Giving ourselves away is at the core of who we are as Christians, Lois reminded us prophetically.  Benevolence and justice is at Shepherd of the Valley’s center.  Put that on the timeline!  Supporting organizations like TACO, is our trunk.  And to cut our benevolence is not just a little pruning, that is cutting our heart in half.  Sharing everything that we have with our neighbor and even our enemies is what Jesus does and calls us to do too.  

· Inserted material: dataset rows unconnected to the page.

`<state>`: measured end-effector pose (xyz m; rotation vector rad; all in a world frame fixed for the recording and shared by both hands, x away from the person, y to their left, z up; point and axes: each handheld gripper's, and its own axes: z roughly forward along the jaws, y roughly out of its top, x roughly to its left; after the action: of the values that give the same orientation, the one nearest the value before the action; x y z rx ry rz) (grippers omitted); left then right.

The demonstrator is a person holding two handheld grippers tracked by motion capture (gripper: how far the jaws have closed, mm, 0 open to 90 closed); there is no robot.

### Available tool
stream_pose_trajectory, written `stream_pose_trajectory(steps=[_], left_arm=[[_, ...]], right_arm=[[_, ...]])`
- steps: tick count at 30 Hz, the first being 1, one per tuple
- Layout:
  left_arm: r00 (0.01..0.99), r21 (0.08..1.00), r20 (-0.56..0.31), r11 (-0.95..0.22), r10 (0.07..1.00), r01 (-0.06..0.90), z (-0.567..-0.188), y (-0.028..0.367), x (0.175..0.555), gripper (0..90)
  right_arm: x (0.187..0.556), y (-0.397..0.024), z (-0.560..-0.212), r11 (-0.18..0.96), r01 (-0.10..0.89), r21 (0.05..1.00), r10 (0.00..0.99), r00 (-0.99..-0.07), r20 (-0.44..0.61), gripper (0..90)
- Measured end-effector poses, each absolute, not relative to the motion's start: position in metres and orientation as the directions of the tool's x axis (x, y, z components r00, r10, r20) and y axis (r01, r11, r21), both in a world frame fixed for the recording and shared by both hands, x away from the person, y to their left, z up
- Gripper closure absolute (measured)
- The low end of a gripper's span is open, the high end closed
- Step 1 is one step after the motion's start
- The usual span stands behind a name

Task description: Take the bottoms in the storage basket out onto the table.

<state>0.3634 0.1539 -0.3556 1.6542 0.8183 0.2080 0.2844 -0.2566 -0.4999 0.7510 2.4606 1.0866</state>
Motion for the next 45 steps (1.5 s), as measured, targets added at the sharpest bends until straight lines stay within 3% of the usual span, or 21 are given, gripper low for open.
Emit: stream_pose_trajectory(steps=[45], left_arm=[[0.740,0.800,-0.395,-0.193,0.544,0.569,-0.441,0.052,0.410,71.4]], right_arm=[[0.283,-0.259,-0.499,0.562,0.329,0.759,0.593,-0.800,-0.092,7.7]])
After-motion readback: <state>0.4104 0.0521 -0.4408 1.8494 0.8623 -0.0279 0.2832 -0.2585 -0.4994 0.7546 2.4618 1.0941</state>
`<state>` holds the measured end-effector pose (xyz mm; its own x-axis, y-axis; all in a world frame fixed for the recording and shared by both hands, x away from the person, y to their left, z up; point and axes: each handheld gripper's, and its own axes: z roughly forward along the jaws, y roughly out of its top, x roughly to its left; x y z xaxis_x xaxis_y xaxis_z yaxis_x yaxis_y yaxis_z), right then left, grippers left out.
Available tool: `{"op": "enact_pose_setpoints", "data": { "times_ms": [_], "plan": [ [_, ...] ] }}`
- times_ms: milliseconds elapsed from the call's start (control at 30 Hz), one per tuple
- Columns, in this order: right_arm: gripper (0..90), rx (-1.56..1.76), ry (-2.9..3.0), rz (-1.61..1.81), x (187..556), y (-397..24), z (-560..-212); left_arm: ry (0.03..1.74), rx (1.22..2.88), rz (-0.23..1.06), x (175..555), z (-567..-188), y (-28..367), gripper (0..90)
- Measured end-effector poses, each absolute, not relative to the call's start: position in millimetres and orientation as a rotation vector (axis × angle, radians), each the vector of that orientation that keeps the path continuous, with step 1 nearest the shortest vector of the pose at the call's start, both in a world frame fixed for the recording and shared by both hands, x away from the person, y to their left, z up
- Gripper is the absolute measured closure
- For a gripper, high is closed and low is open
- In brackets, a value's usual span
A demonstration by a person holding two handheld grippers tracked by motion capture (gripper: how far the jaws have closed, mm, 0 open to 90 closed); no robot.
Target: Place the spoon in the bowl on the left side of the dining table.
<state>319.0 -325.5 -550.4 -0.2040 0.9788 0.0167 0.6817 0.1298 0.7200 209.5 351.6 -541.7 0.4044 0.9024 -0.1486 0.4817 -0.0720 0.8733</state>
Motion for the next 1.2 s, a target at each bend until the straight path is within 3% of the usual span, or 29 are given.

It’s all here in Paul’s letter to the Philippians!  And the encouragement—despite the challenge and the fear that’s involved with trusting—is that we do this work in joy.  How true that is! Since there is encouragement in Christ, and consolation from love, sharing in the Spirit, compassion sympathy, make my joy complete*,” Paul says, “Be of the same mind, having the same love, being in full accord...Do nothing from selfish ambition or conceit, but in humility regard others as better than yourselves.  Let each of you look not to your own interests, but to the interests of others. *Let the same mind be in you that was in Christ Jesus…[who gave himself away].

Jesus is our trunk.  Christ is our center, and Christ empties himself and calls and commissions us to follow after that example.  Not as impersonators, but as imitators.  It’s different.  None of us is Christ, but we are coached to be like Christ: humble, vulnerable, generous, forgiving, emptying.

And we are already joined to Christ, who is our trunk who is our center.  We are joined in the waters of baptisms to the one who empties himself for others, in all-vulnerability.  So this is a good day: a day of benevolence, a day of grace!  AMEN.